Authors: Marlys Millhiser
“Do you think it’s going to happen again?” Cree asked when they were alone. “Maybe we could get the sheriff home. Then we wouldn’t have to stay here. We could get out of town.”
“I don’t have the pendant.”
“You didn’t have it last time either, remember?”
“Callie did.”
“She still does.”
Cree moved into a bed-and-breakfast place, the Oak Street Inn, and applied for a job Renata suggested, helping to create delicacies at MoNika’s, the gourmet carry-out place. Before he could start work he was accosted by a well-dressed, well-spoken gentleman with the eyes of a Bob Meldrum but with sharper hearing.
“My guess is Duffer and the boys took the stash and split,” Cree told him. “They had Dutch Massey’s letter and instructions and found what I couldn’t.” They stood in front of what had once been Van Atta’s and was now a sporting-goods store. Another gentleman sat in a car at the curb watching them. “I know I didn’t find it or I’d have been gone too. Hey, honestly now, can you see me taking care of those three?”
The guy looked him over and stood thinking. “You could have had help. I’ll keep in touch,” he said finally and got into the car with his friend. He rolled down the window. “Mr. Mackelwain, you do realize that should their bodies be found you will be our first visit?”
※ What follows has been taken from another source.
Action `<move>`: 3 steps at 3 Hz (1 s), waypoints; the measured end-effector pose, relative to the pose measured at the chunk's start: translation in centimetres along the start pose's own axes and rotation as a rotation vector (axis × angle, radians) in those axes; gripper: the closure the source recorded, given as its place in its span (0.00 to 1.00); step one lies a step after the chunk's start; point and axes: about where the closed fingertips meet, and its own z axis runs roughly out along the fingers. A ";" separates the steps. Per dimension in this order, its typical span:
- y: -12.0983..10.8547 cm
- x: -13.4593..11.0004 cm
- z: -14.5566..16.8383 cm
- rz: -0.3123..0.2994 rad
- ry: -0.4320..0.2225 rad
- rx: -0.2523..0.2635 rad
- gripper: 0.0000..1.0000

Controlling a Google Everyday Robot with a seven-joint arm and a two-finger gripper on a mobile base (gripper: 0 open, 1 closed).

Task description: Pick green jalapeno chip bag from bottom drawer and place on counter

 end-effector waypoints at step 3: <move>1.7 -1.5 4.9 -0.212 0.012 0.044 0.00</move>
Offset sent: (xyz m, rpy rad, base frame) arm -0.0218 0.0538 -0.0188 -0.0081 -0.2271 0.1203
Times like this, Cree wondered if he wouldn’t have been better off if he’d stayed in 1901.
“You can’t be the sheriff of San Miguel County, boy, because I am,” Cal Rutan said in high good humor. He traced the official shield on Tom Rickard’s jacket with the tip of his finger. “But it says here
you
are.”
Sheriff Cal Rutan looked over Sheriff Tom Rickard’s sunglasses on the table in his office at the courthouse and then the holster and sidearm. “Fancy, fancy, fancy,” he pronounced them, and puffed up his cigar to glowing. “And will you look at them boots? You one of them jennymen cowboys from the Wild West Show?”
The crinkles at the edges of Tom Rickard’s eyes smoothed out under his pallor. “Listen, I don’t understand what’s happened but I demand—”
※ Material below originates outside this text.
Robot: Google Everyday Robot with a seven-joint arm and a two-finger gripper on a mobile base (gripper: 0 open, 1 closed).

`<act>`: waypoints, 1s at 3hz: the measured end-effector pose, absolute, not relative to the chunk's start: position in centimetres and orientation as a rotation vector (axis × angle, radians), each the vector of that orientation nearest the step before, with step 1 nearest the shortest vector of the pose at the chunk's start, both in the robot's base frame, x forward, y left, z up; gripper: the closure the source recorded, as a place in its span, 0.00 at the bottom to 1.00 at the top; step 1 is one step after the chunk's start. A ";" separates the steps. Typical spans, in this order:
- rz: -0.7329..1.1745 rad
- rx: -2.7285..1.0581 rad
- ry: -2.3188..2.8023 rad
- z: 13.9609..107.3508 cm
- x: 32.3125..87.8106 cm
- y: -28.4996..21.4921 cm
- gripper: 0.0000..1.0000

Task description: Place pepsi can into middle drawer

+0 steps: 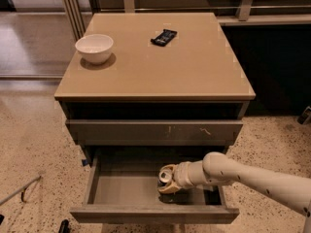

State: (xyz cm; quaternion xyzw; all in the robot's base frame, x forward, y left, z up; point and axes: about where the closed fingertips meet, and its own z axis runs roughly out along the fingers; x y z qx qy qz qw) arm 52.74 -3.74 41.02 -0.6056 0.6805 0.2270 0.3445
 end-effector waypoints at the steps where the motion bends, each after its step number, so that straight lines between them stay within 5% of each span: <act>1: 0.590 -1.573 1.767 41.0 52.7 -3.7 0.73; 3: 0.590 -1.573 1.767 41.0 52.7 -3.7 0.27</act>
Offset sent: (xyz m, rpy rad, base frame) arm 0.0000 0.0000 0.0000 0.0000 0.0000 0.0000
“I do the demanding here. This is my county, friend, no matter what your fancy shields say. Deputy Meldrum, you want to lock this dude up for me?”
“On what charges?” Sheriff Rickard asked, but took another look at the short man standing next to him. Meldrum?
“On the charges that I want you under my thumb, sir,” Sheriff Rutan said. “Until such time as I can determine what has become of a certain Mr. Simon P. Doud.”
“I’m a Pinkerton man,” Simon P. Doud told the couple in front of the tepee several hundred feet above Telluride. He’d never known white men to live in tepees, but these people were more reassuring than what he’d seen of the changed world below.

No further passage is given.